Einer ähnlichen Bewegung folgen die Episoden, die der Junge in lockerer Folge erzählt. Es beginnt mit Streichen und naiven Aktionen des Jungen mit seinen brutalen Cousins, die die schlagende Erziehung ihrer Eltern komplett in sich aufgesogen haben und an Mensch und Tier in ihrer Umgebung ohne Empathie weitergeben. Mit der Zeit geht die Erzählung dann immer weiter in die Vergangenheit und erzählt als Höhepunkt eine Episode von der Befreiung durch die Rote Armee, in der sich ein Familiengeheimnis verbirgt.
Doppler changiert zwischen Schelmenroman und Sittenbild und verschränkt die beiden Themen in der Romansprache, die stark an den Realismus der späten Nachkriegsliteratur erinnert. Damit lehnt sich dieses Debüt durchaus mutig gegen den Trend in der aktuellen Gegenwartsliteratur und beschert den geschilderten 1970er Jahren ein passendes Korsett.

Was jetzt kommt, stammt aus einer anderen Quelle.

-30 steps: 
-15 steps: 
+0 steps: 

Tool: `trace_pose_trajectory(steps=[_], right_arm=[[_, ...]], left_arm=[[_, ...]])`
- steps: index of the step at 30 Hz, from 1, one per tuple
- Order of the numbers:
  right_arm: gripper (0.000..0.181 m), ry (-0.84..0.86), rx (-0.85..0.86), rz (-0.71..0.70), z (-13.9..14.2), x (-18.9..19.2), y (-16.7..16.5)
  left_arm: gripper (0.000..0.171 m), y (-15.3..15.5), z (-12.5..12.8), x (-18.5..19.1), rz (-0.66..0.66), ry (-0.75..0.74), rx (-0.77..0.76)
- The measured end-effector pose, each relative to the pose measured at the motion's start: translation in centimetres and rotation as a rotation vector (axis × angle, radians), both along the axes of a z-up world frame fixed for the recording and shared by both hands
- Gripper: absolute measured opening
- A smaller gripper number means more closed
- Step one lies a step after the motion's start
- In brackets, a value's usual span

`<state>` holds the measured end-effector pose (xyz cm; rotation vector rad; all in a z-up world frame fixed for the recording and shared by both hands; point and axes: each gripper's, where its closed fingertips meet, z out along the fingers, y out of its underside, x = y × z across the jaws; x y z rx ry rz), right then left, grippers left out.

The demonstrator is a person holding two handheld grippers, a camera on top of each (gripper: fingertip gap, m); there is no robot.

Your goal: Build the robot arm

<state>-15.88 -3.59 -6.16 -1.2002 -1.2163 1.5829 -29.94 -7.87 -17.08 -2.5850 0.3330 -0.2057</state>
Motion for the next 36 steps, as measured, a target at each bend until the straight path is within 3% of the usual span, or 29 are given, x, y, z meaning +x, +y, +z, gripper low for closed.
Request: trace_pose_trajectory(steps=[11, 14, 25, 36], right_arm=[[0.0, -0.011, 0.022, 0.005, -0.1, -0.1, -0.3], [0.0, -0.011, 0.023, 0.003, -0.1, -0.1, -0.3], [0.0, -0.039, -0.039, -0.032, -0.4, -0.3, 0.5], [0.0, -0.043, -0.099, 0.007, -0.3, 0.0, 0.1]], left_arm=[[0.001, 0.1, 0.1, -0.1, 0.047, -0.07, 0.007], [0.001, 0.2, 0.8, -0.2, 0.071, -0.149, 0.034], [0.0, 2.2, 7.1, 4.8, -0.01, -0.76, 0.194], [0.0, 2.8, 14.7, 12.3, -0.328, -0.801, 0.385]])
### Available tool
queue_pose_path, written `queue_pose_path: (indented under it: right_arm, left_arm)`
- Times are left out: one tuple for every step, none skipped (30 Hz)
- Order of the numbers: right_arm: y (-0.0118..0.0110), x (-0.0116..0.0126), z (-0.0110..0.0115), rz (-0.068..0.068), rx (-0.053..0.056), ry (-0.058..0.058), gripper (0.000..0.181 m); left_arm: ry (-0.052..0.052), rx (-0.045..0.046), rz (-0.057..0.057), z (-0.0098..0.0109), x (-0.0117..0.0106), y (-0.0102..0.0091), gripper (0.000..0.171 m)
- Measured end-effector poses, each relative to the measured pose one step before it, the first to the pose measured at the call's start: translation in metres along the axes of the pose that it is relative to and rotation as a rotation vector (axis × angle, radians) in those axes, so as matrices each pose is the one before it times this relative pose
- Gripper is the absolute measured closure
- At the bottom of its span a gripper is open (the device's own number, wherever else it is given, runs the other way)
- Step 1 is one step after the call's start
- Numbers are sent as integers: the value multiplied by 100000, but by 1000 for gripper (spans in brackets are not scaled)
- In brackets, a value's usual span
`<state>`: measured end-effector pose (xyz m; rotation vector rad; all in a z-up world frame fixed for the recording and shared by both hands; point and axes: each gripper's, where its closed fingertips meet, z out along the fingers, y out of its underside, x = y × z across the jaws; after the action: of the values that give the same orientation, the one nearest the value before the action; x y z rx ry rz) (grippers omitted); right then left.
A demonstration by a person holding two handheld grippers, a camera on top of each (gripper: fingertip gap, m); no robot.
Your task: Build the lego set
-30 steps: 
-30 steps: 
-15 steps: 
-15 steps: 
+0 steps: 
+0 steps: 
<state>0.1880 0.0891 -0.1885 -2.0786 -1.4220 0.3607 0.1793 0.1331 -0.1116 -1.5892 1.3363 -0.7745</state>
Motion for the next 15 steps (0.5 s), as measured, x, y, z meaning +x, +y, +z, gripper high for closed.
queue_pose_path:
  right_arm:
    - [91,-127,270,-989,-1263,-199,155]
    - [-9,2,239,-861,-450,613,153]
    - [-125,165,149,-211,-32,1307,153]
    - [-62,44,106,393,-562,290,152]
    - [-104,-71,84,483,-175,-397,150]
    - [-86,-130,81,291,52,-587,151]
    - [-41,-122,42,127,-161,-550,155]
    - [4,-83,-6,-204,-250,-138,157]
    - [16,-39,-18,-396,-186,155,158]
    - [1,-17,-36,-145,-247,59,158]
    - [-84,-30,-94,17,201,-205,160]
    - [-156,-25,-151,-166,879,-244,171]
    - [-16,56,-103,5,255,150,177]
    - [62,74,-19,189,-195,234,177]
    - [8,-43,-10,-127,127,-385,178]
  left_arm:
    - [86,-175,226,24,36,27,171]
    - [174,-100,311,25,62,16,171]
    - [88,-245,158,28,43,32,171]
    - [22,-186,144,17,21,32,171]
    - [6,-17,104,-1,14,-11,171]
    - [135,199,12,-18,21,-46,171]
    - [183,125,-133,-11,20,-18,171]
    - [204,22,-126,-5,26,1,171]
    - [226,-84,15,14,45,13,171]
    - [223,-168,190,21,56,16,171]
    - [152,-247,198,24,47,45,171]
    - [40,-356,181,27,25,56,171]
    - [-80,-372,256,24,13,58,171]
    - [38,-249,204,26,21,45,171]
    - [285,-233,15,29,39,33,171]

Mich hat der Roman mit all dem leider kaum erreicht. Zu holzschnittartig bleiben die Figuren, zu beliebig und pausbäckig sind die Kinderstreiche, zu oft schon – und besser – wurde das Schweigen über den Zweiten Weltkrieg in Österreich thematisiert. Und der im Klappentext versprochene Humor ist leider komplett an mir vorbeigegangen, allein eine ironische Distanzierung zu den geschilderten Personen habe ich vernommen, die aber wenig Lustiges für mich bereithielt. Für mich als später geborener und westdeutsch sozialisierter Leser ist das Buch vielleicht einfach nicht geschrieben, auch wenn mich andere Antiheimatromane durchaus mitnehmen konnten.
Doppler von Thomas Oláh wirft Licht ins dunkle österreichische Hinterland der Nachkriegszeit und führt ein Ensemble gruseliger Figuren auf. Keine leichte Kost, was für mich aber auch an den wenig interessanten Episoden liegt, die kaum Zwischentöne kennen und so wenig Neues für den Antiheimatroman zu bieten haben.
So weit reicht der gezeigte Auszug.